Let’s talk about Terragrunt and how why you might want to use it to deploy your workloads.

When working on a project deployed via Terraform in AWS, especially a complicated one, whether it be microservices or a highly complex and large environment with many developers making changes to it, you may run into a few issues:

  1. Multiple changes get pushed at once, but you can only make one change at a time due to state locking.
  2. Resources included in components or applications different from the one you’ve worked on are being changed or altered when you try to push an update to your application.
  3. Someone makes a mistake and merges an old commit accidentally - this also rolls back your recent changes!

When a single state file stores the entire environment, it can become a monolith. It can work well for small projects; however, as you grow in size and complexity, it can become burdensome - even worse, with microservices, you may get stuck into having to manage your infrastructure in a monolith-like manner because your Terraform State is monolithic and making independent changes becomes tedious.

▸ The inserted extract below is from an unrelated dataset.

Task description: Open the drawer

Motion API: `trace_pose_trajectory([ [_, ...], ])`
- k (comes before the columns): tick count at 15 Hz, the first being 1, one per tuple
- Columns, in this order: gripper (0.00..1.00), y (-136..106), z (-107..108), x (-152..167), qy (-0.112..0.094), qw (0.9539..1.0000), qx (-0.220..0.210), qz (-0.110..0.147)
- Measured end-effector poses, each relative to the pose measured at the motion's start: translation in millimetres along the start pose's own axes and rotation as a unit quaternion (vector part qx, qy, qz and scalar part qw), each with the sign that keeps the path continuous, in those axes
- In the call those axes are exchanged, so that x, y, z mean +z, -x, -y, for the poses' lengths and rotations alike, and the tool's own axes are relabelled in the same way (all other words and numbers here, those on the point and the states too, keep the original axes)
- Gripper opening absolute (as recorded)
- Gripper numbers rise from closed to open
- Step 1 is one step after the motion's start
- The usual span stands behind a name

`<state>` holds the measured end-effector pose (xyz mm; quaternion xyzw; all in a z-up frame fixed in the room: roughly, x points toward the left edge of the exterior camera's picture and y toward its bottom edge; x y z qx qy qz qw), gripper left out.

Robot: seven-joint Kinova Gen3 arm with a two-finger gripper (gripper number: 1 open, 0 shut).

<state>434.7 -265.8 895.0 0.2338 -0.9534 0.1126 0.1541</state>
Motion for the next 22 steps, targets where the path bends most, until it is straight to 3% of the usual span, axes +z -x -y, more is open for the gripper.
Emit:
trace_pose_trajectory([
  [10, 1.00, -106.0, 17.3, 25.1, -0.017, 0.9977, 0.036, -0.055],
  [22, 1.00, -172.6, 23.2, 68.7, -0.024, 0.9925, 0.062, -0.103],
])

The complexity associated with managing your Terraform state only grows as your infrastructure does, so it’s wise to plan your strategy for state management early on.


Splitting your state

Splitting the Terraform State is simple if you only want one per environment. Still, as you try to split it further, you’ll run into tedious complexities. You’ll have to create a separate terraform project with its backend for every component.

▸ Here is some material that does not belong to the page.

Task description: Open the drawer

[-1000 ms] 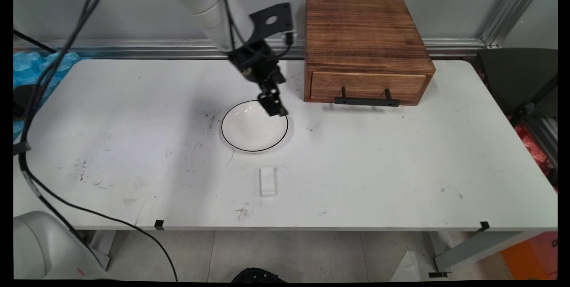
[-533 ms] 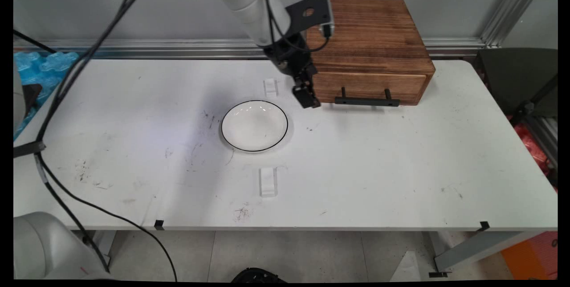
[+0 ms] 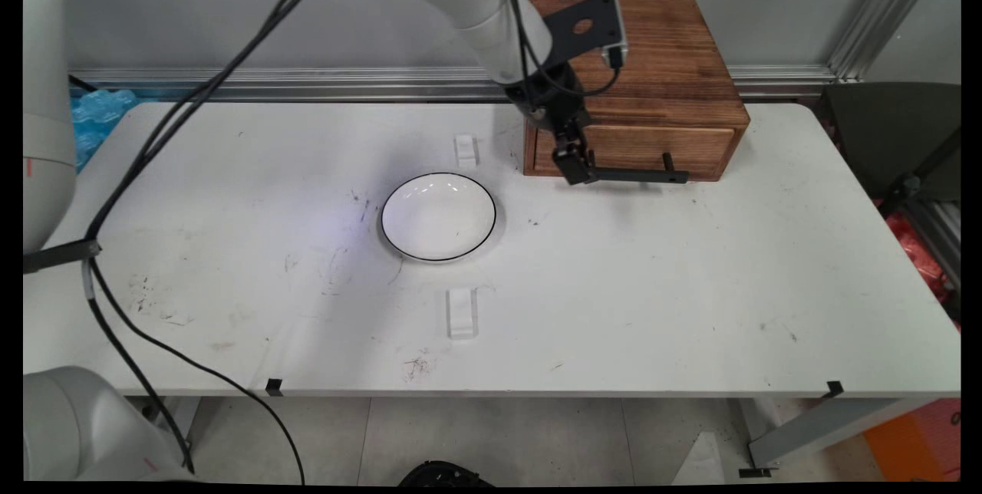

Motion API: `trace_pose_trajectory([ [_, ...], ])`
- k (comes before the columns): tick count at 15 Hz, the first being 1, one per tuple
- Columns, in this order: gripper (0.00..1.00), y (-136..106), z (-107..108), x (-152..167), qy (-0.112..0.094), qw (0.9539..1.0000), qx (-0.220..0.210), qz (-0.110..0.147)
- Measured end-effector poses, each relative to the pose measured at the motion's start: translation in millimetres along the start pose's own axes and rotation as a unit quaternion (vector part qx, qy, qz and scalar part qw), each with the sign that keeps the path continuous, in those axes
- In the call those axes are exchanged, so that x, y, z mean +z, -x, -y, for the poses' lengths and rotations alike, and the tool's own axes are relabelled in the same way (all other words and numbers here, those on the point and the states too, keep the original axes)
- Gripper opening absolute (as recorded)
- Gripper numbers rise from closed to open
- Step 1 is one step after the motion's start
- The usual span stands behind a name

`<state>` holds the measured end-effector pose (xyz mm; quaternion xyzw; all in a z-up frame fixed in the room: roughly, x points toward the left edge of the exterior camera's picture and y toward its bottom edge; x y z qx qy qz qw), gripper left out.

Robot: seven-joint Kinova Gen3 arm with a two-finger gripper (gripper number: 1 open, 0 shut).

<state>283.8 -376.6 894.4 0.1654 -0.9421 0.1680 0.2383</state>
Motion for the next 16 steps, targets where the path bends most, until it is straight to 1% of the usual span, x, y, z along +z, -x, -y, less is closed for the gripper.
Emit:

This article explains the benefits of splitting your state, how we can do it in vanilla Terraform, and how you can use Terragrunt to make this significantly more straightforward. So, let’s start deciphering how exactly you should split your state.

Architecture Diagram



How much should you split it?

There’s a great article by Gustav Karlsson that goes over this, but I’ll give you the TLDR version.

Splitting by environment

Splitting the state by environment or account is most-likely something you’re already doing. Most of us make-use of a multi-account structure, and since each environment uses it’s own IAM Role, there is often a state file for each environment, in it’s own S3 bucket.

Splitting by component

Below is what Yevgeniy Brikman, the creator of Gruntwork and the latest Terraform Up & Running book recommends.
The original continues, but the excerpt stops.